All of the data below should be written out exactly.

DATA below:

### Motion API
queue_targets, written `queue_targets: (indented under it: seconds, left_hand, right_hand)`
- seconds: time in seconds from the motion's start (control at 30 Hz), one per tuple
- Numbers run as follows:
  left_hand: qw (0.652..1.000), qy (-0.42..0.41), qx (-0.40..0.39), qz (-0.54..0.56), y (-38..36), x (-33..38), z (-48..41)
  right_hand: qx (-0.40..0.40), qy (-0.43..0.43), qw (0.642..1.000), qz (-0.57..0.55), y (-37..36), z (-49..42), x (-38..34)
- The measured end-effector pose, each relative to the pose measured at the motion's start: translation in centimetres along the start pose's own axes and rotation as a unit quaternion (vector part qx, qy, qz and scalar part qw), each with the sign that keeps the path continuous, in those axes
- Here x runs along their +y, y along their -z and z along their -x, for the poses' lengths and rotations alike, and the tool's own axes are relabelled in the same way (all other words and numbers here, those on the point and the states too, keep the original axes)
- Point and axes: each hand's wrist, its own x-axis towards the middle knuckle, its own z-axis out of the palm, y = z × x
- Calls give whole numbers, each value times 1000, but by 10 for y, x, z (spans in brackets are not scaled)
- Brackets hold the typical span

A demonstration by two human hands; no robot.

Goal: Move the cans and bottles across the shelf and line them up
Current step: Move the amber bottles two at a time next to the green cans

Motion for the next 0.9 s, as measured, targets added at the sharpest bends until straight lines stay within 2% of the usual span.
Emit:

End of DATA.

EXERCISE RESPONSE:
### Motion API
queue_targets, written `queue_targets: (indented under it: seconds, left_hand, right_hand)`
- seconds: time in seconds from the motion's start (control at 30 Hz), one per tuple
- Numbers run as follows:
  left_hand: qw (0.652..1.000), qy (-0.42..0.41), qx (-0.40..0.39), qz (-0.54..0.56), y (-38..36), x (-33..38), z (-48..41)
  right_hand: qx (-0.40..0.40), qy (-0.43..0.43), qw (0.642..1.000), qz (-0.57..0.55), y (-37..36), z (-49..42), x (-38..34)
- The measured end-effector pose, each relative to the pose measured at the motion's start: translation in centimetres along the start pose's own axes and rotation as a unit quaternion (vector part qx, qy, qz and scalar part qw), each with the sign that keeps the path continuous, in those axes
- Here x runs along their +y, y along their -z and z along their -x, for the poses' lengths and rotations alike, and the tool's own axes are relabelled in the same way (all other words and numbers here, those on the point and the states too, keep the original axes)
- Point and axes: each hand's wrist, its own x-axis towards the middle knuckle, its own z-axis out of the palm, y = z × x
- Calls give whole numbers, each value times 1000, but by 10 for y, x, z (spans in brackets are not scaled)
- Brackets hold the typical span

A demonstration by two human hands; no robot.

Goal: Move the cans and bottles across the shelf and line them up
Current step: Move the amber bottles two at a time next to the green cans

Motion for the next 0.9 s, as measured, targets added at the sharpest bends until straight lines stay within 2% of the usual span.
Emit:

Nothing remains to be done for this exercise.